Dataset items
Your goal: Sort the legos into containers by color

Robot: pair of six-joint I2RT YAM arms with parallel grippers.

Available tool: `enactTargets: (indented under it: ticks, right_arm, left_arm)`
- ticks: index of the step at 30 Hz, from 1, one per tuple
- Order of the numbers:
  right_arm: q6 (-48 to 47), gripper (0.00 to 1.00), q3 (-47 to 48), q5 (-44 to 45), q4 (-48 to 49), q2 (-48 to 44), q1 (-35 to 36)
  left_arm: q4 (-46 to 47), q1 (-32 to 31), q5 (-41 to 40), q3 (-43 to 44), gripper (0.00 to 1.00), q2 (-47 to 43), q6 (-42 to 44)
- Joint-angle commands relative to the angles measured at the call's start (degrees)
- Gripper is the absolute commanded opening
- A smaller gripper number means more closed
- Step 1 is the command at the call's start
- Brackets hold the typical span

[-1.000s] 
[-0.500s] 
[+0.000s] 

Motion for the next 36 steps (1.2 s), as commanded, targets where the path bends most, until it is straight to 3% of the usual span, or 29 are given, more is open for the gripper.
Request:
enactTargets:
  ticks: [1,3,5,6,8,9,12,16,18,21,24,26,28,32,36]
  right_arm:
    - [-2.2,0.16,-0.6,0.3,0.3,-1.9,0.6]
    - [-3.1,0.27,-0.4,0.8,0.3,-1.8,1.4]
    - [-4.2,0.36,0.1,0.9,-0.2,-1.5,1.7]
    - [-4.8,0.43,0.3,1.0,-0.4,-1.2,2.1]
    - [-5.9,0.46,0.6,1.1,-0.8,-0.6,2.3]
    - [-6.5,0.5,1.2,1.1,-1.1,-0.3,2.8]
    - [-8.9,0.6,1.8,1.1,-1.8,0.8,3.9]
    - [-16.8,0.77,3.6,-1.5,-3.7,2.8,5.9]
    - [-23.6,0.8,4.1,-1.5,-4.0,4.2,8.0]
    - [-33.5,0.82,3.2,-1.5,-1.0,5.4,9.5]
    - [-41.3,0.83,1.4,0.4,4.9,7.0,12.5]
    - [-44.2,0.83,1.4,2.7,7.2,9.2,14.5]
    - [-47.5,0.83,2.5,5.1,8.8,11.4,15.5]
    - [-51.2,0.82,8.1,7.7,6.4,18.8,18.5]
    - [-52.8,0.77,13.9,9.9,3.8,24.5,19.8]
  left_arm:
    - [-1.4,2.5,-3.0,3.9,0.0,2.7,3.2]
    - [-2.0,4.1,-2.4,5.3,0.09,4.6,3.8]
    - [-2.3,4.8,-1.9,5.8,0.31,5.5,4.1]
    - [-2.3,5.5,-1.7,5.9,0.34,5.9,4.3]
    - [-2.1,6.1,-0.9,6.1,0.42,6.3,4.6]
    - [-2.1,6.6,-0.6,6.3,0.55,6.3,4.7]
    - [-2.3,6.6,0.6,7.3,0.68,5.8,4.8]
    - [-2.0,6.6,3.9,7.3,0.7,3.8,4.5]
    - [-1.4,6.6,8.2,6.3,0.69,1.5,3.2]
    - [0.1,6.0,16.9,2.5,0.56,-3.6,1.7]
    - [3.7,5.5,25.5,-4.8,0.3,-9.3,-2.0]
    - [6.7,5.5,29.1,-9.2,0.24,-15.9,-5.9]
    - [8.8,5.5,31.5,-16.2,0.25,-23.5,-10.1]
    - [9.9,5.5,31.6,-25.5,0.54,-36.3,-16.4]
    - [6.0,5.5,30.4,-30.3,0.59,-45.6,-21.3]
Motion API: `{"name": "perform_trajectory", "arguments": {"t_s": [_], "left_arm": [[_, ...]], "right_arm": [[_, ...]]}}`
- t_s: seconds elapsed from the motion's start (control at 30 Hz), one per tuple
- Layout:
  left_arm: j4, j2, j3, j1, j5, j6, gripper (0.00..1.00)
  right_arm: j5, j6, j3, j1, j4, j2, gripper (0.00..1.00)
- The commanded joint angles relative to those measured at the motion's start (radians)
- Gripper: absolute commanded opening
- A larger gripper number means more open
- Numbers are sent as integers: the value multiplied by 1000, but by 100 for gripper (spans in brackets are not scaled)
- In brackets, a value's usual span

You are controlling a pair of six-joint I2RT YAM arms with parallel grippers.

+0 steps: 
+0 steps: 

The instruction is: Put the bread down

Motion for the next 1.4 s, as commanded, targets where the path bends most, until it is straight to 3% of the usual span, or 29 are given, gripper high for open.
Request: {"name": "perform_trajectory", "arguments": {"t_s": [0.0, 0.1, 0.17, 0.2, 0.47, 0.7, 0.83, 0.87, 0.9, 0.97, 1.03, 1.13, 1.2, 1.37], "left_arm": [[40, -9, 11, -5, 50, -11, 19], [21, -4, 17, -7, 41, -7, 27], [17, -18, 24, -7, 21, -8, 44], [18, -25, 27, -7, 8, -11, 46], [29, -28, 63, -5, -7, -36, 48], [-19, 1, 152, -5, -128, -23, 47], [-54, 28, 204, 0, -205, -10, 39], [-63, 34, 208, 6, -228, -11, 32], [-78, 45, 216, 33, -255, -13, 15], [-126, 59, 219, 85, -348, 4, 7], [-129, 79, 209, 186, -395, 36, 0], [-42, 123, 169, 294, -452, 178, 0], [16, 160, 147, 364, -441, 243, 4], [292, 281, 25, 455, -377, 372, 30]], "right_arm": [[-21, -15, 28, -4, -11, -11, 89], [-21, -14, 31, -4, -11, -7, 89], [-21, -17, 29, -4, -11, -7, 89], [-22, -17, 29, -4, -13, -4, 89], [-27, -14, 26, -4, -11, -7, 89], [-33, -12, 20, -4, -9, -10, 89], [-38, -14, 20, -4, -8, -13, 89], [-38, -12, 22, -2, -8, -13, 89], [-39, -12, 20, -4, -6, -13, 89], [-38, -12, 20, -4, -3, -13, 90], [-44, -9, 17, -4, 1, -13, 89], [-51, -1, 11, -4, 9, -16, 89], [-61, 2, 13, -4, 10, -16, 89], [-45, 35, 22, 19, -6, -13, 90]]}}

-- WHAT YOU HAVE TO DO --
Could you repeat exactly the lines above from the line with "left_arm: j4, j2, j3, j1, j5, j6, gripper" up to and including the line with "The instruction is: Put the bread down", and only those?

-- YOUR SOLUTION --
  left_arm: j4, j2, j3, j1, j5, j6, gripper (0.00..1.00)
  right_arm: j5, j6, j3, j1, j4, j2, gripper (0.00..1.00)
- The commanded joint angles relative to those measured at the motion's start (radians)
- Gripper: absolute commanded opening
- A larger gripper number means more open
- Numbers are sent as integers: the value multiplied by 1000, but by 100 for gripper (spans in brackets are not scaled)
- In brackets, a value's usual span

You are controlling a pair of six-joint I2RT YAM arms with parallel grippers.

+0 steps: 
+0 steps: 

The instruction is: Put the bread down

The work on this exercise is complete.